My mom tsked. “Then what’s the problem?”
“The problem is it’s my money," I said sharply.
“Your money?” my mom asked, voice hard. “More likely my money, or your father’s.” She sighed. “Look, Jer. Mike’s your friend—but even if he wasn’t, he’s in need of food and soap. The world, same out here as in there, would be such a better place if we helped those we cared about. You do care about your friend, right?”
“Yes, Mom, I do,” I said, overcome with the shame only a mother can generate.
“I thought so. So stop your bitching and do what’s right and help him out.”
"Thanks, Mom," I said, not completely sure at the time that she was right.
But as the years passed and I began, more and more often, to think of others first, her words proved true. Thank you, Mom, indeed.
Of course, I do still have friends who disagree. One of them said just yesterday (which gave me the idea for this essay): “Why do you keep giving shit to that crazy, broke-ass beggar? It’s like giving a stray cat milk, he just keeps coming back.”
Like I always do when one of my peers in here challenges my food, soap and toothpaste donation policy, I laughed. “I don’t do it for him. I do it for me… Plus, my mom told me to.”
That last line always hooks them: Mom said to do it. Who can argue with that, especially a momma’s boy, which almost all convicts are?
To quote the film adaptation of "3:10 to Yuma"—originally by Michigan's late, great Elmore Leonard—“even bad men love their mommas.”
Without our mothers’ guiding light, many of us would surely founder on the dark shoals that lurk just beneath the surface of prison life. The violence, solitude and emotionlessness would swallow us utterly whole.

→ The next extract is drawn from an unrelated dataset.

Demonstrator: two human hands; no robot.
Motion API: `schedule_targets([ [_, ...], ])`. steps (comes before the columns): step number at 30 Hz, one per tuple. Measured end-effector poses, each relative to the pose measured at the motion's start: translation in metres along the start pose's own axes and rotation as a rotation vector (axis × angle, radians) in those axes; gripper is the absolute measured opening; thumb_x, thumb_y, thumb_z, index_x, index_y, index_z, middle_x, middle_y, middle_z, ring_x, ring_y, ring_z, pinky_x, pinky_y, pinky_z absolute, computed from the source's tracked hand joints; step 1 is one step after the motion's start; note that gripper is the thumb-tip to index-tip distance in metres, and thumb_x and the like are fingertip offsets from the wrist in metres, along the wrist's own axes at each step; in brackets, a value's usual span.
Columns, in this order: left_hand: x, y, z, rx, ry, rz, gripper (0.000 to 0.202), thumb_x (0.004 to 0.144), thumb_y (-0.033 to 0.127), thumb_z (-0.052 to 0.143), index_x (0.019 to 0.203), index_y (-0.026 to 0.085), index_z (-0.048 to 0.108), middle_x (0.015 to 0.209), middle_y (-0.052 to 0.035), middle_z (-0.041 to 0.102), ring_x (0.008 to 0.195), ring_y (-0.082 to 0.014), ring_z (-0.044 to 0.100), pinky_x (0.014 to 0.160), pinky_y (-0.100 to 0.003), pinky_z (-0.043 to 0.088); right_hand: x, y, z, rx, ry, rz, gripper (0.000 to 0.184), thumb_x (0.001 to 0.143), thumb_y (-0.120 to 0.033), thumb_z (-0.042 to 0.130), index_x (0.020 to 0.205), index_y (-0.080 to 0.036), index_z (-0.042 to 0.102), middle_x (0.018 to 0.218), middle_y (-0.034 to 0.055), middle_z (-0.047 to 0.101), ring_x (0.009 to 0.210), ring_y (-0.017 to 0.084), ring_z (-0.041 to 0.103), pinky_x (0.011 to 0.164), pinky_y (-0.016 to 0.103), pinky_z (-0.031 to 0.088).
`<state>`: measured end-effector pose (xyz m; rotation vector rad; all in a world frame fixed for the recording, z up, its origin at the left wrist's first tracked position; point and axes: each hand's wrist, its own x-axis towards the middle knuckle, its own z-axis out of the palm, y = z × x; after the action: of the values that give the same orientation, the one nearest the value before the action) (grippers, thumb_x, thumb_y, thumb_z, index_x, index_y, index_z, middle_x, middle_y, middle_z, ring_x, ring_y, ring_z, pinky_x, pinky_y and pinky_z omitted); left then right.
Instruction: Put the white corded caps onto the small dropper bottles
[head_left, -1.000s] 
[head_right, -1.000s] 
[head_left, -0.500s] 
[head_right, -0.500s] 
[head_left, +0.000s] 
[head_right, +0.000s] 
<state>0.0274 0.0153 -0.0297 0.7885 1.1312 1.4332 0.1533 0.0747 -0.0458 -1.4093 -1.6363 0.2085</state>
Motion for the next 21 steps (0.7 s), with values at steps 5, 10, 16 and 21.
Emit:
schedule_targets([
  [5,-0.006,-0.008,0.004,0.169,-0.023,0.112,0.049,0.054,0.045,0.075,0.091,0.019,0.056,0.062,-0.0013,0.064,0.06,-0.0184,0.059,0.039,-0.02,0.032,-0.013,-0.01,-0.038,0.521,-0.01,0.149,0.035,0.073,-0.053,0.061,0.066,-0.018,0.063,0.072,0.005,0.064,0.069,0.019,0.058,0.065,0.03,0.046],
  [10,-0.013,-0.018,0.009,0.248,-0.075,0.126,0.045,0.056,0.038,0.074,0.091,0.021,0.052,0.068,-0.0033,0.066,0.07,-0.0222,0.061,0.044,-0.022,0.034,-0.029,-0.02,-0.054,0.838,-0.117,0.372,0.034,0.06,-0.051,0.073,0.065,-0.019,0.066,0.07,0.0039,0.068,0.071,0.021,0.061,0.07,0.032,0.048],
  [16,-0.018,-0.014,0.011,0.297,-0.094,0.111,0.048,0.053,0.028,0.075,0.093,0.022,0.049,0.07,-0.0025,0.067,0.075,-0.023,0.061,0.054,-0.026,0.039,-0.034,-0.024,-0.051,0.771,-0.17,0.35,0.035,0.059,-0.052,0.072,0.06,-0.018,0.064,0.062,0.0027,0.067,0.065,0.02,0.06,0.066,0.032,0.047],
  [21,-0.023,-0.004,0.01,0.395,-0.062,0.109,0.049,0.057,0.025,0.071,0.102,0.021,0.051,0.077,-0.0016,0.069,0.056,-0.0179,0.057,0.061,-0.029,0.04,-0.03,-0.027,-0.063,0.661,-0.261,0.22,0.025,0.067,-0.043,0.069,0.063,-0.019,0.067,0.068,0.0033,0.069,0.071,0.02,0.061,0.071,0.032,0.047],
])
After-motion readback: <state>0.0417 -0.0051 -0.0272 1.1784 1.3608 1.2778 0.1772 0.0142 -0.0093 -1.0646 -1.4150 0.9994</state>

Over the years, I’ve also known several real monsters, and without exception, every single one of them began their prison sentences without anyone loving them, and continued doing their time in the same loveless fashion. When the chance arises, I make it a point to ask these monsters whether, if their mother had still been in the picture, they believe they would have behaved differently.
Almost all of them say yes, for what that’s worth. One, an older, now-decrepit predator of a man who has spent 50 years behind bars, and who has committed murder, rape and assault, actually broke down and cried.

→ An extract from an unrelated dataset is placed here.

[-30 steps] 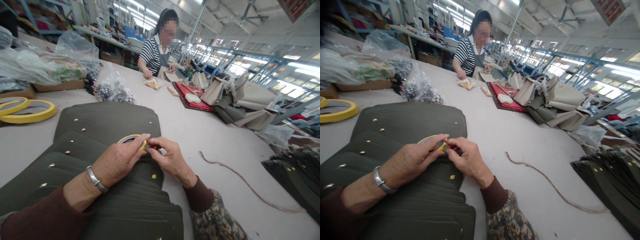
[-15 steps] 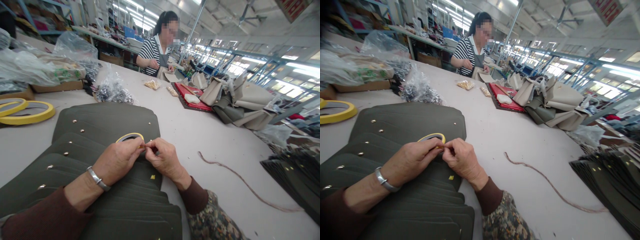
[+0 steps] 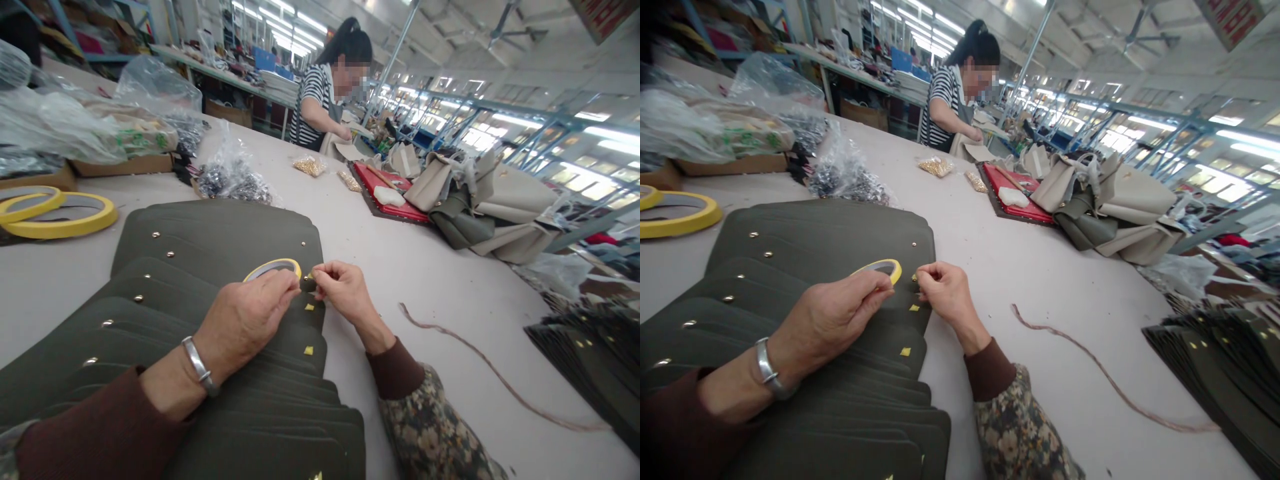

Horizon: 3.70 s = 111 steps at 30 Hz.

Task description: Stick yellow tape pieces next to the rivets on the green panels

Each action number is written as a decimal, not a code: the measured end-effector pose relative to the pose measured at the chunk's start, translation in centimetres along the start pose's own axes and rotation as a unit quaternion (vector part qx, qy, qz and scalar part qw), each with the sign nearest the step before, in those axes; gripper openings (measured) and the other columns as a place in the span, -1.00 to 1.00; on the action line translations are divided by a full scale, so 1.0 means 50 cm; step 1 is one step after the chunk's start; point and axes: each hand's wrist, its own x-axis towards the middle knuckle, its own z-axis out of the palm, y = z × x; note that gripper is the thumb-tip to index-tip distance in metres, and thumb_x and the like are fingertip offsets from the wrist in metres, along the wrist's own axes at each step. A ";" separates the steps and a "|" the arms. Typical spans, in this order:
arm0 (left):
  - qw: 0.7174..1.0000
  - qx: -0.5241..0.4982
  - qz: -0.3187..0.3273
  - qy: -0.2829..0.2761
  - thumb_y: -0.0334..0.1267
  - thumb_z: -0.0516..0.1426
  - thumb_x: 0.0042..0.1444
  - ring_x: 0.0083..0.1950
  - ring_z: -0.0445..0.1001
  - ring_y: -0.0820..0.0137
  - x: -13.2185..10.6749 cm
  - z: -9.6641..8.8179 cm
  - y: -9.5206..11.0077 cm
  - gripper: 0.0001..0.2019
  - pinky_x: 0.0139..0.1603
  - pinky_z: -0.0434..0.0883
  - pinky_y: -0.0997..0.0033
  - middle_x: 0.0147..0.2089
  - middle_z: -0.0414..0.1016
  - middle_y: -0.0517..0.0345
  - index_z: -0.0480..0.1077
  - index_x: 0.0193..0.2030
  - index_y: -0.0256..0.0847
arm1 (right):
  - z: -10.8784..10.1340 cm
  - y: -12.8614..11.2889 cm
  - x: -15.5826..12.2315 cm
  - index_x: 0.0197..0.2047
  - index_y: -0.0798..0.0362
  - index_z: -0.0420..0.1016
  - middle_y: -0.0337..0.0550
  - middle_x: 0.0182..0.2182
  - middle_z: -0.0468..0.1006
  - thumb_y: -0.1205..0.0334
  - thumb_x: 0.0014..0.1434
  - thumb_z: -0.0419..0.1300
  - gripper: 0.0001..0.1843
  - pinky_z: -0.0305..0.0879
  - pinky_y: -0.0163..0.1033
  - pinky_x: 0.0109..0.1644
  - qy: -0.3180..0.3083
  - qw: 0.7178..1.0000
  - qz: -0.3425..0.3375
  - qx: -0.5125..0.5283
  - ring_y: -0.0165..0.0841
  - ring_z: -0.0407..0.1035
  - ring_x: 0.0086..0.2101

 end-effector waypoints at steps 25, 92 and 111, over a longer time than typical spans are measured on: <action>0.980 0.097 -0.032 -0.171 -0.31 -0.04 0.33 -0.05 0.41 0.17 0.015 0.036 -0.041 -0.82 -0.04 0.38 0.14 -0.12 0.52 0.03 0.38 -0.15 -0.20 | 0.006 0.030 0.037 -0.34 0.09 0.56 -0.25 -0.57 0.54 0.26 0.08 0.30 -0.92 0.30 -0.38 -0.52 -0.025 0.978 -0.007 -0.209 -0.43 0.40 -0.59; 0.972 0.157 -0.048 -0.165 -0.32 0.00 0.31 -0.15 0.44 0.24 0.014 0.015 -0.033 -0.86 -0.27 0.34 0.32 -0.22 0.52 0.11 0.38 -0.19 -0.15 | -0.012 0.027 0.028 -0.41 0.17 0.55 -0.30 -0.66 0.49 0.26 0.01 0.28 -0.88 0.30 -0.48 -0.64 -0.047 0.986 0.144 0.069 -0.55 0.32 -0.71; 0.960 0.165 -0.056 -0.218 -0.32 -0.03 0.32 -0.13 0.45 0.18 0.017 0.011 -0.027 -0.82 -0.21 0.36 0.24 -0.17 0.50 0.01 0.40 -0.16 -0.17 | 0.004 0.029 0.016 -0.13 0.09 0.50 -0.31 -0.62 0.49 0.23 0.16 0.23 -0.80 0.32 -0.31 -0.47 0.006 0.983 -0.004 -0.181 -0.36 0.43 -0.57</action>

“I can’t believe all the shit I did,” he muttered, tears sliding down his cheeks. “And for what? To get a blow (dose of heroin)?” He shook his head. “My momma would skin me if she knew even half of it.”
He took a deep breath and stared up at the sky. “I often pray God sends me straight to hell just so I don’t have to see her.”

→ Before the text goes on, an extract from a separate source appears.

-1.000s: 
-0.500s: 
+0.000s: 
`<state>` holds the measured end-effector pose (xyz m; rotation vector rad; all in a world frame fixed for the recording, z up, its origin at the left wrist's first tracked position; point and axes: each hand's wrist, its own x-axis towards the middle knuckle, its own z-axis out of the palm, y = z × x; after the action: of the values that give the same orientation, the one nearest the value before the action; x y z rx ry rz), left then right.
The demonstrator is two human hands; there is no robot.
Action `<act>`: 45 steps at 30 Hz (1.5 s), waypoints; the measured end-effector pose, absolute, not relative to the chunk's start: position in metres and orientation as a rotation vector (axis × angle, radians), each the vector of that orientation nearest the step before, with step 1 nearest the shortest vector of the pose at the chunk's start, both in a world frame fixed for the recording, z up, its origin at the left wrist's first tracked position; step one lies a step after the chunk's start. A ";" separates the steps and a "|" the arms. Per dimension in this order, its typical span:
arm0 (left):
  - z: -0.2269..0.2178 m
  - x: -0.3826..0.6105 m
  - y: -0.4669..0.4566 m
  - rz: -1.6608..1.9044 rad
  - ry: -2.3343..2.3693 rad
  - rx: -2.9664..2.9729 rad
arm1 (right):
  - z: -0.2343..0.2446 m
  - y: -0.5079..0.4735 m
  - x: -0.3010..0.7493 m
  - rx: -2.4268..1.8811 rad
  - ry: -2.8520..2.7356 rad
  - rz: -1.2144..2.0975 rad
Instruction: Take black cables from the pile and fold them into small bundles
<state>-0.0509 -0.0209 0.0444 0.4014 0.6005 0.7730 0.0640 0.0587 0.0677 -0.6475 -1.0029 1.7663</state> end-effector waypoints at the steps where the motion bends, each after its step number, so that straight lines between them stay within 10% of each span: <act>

We sat at a picnic table away from any other convicts, I with a pencil and notepad, he in a state-issued wheelchair that had seen better days. Nearby, sparrows chirped in a tree, and behind us, near the prison garden, dogs frolicked in a pen. Off to our left a ways, some young inmates played basketball on a scorching hot blacktop.
How incomprehensible of a statement was that? How might this man’s life have been different had his mother been around to offer him hugs and kisses and forgiveness?
Either way, as a society, I believe we owe these mothers—and all mothers—a thank you for being the moral rock upon which we all stand. Instead of making it harder for our moms and other family members to visit us, or forcing them to visit us via video chat. Instead of making it more expensive for them to accept our phone calls or send us emails. Instead of making it damn near impossible to mail us a letter due to all the crazy rules like only blue or black ink, only white envelopes, no photographs on glossy photo paper.
Maybe we should consider just how much positive influence these wonderful ladies have on the penal system, every day of the year.
Jerry Metcalf, 44, is incarcerated at the Thumb Correctional Facility in Lapeer, Michigan, where he is serving 40 to 60 years for second-degree murder and two years for a weapons felony; he was convicted of both in 1996.